Pergunta

I ran into a really weird issue this morning when trying to access a web app I'm building using an iPad (Safari Mobile/Webkit). On the front end, the web app relies heavily on XHR/Ajax requests. On the back end, the server is configured to gzip compress responses if the "Accept-Encoding" includes "gzip".

Everything was working great until I flipped the server to SSL. Then I started getting intermittent "CFURLErrorDomain:303" errors in Safari.

After a quick search I found this link:

http://beyondrelational.com/modules/2/blogs/45/posts/12034/failed-to-load-resource-safari-issue.aspx

According to the link, Safari requires a content-length header when making XHR (ajax) request over SSL/HTTPS. In my case, the server is gzipping content directly to the output stream so I have no way of knowing what the final content length will be.

As a workaround, I added the following logic on the server:

    if (request.isEncrypted()) gzip =
        !request.getHeader("User-Agent").toLowerCase().contains("webkit");

In other words, if the connection is encrypted via SSL, and the browser is some webkit derivative (e.g. Safari, Chrome, etc), then don't compress the output.
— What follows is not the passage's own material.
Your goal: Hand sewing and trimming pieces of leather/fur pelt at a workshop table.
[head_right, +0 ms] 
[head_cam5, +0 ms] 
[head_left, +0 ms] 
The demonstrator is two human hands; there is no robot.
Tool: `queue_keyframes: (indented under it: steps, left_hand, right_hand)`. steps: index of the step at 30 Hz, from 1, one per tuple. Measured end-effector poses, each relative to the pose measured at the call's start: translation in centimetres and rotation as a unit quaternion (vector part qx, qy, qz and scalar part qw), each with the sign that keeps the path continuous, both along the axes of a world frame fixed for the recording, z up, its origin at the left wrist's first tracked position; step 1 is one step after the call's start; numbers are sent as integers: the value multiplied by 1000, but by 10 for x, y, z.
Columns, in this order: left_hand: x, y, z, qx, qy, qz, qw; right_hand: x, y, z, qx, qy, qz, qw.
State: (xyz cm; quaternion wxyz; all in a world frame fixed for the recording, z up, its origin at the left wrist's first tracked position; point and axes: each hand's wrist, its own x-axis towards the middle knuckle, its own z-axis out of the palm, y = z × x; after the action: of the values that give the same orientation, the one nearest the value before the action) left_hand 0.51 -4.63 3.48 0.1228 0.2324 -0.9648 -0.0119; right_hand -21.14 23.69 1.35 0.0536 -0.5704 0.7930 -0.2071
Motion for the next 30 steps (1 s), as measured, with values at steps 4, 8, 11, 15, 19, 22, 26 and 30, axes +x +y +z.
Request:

This seems to work but it really slows things down.

So my question is this:

Does Safari support gzip compressed responses over SSL or am I barking up the wrong tree?

Foi útil?

Solução

Turns out the error I was seeing was a bug in the server and nothing to do with Safari. The server was relying on chunked transfer encoding when compressing large byte arrays. Individual "chunks" were broken up into pieces (header, body, trailer) and sent to the client in separate messages. The SSL client (safari) was expecting one contiguous "chunk" so it didn't know what to do when it saw an incomplete chunk. The server has been patched and the issue is now resolved.